WHAT IS EXPECTED: In the response, each entry below should appear again exactly as given.

GIVEN DATA Start Marker

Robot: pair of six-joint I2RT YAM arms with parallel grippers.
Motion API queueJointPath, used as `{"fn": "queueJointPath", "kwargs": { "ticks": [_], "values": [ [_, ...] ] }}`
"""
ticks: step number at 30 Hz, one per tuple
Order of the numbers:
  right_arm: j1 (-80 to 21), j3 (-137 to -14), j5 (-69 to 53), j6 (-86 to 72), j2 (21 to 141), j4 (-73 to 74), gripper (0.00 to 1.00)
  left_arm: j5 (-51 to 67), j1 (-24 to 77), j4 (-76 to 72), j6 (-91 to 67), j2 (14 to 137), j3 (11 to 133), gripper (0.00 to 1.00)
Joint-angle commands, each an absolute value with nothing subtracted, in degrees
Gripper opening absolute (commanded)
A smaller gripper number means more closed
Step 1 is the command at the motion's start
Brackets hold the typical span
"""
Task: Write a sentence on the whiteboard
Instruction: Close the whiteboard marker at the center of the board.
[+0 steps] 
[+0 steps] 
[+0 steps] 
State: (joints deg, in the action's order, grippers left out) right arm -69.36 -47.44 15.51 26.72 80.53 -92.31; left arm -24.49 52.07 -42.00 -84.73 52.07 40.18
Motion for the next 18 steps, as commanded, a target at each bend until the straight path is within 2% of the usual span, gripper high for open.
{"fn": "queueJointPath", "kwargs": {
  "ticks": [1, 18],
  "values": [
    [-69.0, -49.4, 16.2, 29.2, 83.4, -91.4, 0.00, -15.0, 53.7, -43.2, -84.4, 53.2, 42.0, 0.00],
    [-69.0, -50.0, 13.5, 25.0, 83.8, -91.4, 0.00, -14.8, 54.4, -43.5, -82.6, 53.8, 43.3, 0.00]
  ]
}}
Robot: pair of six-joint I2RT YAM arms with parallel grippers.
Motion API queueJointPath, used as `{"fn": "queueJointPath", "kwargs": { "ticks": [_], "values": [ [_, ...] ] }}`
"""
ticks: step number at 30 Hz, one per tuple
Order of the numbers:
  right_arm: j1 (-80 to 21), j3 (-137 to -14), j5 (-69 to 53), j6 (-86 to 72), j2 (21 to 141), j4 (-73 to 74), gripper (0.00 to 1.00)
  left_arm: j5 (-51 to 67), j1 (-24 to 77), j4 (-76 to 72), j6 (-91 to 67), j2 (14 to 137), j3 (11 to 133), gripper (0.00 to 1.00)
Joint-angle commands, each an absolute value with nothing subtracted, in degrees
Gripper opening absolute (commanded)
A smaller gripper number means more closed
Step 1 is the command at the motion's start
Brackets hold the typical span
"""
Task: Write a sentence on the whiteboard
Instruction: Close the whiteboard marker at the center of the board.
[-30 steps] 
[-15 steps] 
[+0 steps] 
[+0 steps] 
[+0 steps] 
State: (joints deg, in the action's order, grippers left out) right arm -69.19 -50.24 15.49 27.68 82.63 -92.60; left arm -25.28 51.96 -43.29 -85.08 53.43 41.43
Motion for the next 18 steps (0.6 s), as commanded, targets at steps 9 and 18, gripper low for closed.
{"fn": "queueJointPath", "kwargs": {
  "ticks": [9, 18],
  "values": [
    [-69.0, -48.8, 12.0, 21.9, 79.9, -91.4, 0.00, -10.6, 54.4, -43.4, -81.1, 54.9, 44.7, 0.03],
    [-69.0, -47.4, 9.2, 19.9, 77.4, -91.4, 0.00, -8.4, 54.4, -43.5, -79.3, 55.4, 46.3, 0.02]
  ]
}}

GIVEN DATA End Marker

RESPONSE BELOW:
Robot: pair of six-joint I2RT YAM arms with parallel grippers.
Motion API queueJointPath, used as `{"fn": "queueJointPath", "kwargs": { "ticks": [_], "values": [ [_, ...] ] }}`
"""
ticks: step number at 30 Hz, one per tuple
Order of the numbers:
  right_arm: j1 (-80 to 21), j3 (-137 to -14), j5 (-69 to 53), j6 (-86 to 72), j2 (21 to 141), j4 (-73 to 74), gripper (0.00 to 1.00)
  left_arm: j5 (-51 to 67), j1 (-24 to 77), j4 (-76 to 72), j6 (-91 to 67), j2 (14 to 137), j3 (11 to 133), gripper (0.00 to 1.00)
Joint-angle commands, each an absolute value with nothing subtracted, in degrees
Gripper opening absolute (commanded)
A smaller gripper number means more closed
Step 1 is the command at the motion's start
Brackets hold the typical span
"""
Task: Write a sentence on the whiteboard
Instruction: Close the whiteboard marker at the center of the board.
[+0 steps] 
[+0 steps] 
[+0 steps] 
State: (joints deg, in the action's order, grippers left out) right arm -69.36 -47.44 15.51 26.72 80.53 -92.31; left arm -24.49 52.07 -42.00 -84.73 52.07 40.18
Motion for the next 18 steps, as commanded, a target at each bend until the straight path is within 2% of the usual span, gripper high for open.
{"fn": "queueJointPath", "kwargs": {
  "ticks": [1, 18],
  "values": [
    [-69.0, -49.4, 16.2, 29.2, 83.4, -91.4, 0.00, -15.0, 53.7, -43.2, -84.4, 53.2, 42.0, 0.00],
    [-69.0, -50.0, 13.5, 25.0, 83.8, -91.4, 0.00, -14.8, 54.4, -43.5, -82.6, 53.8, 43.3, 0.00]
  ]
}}
Robot: pair of six-joint I2RT YAM arms with parallel grippers.
Motion API queueJointPath, used as `{"fn": "queueJointPath", "kwargs": { "ticks": [_], "values": [ [_, ...] ] }}`
"""
ticks: step number at 30 Hz, one per tuple
Order of the numbers:
  right_arm: j1 (-80 to 21), j3 (-137 to -14), j5 (-69 to 53), j6 (-86 to 72), j2 (21 to 141), j4 (-73 to 74), gripper (0.00 to 1.00)
  left_arm: j5 (-51 to 67), j1 (-24 to 77), j4 (-76 to 72), j6 (-91 to 67), j2 (14 to 137), j3 (11 to 133), gripper (0.00 to 1.00)
Joint-angle commands, each an absolute value with nothing subtracted, in degrees
Gripper opening absolute (commanded)
A smaller gripper number means more closed
Step 1 is the command at the motion's start
Brackets hold the typical span
"""
Task: Write a sentence on the whiteboard
Instruction: Close the whiteboard marker at the center of the board.
[-30 steps] 
[-15 steps] 
[+0 steps] 
[+0 steps] 
[+0 steps] 
State: (joints deg, in the action's order, grippers left out) right arm -69.19 -50.24 15.49 27.68 82.63 -92.60; left arm -25.28 51.96 -43.29 -85.08 53.43 41.43
Motion for the next 18 steps (0.6 s), as commanded, targets at steps 9 and 18, gripper low for closed.
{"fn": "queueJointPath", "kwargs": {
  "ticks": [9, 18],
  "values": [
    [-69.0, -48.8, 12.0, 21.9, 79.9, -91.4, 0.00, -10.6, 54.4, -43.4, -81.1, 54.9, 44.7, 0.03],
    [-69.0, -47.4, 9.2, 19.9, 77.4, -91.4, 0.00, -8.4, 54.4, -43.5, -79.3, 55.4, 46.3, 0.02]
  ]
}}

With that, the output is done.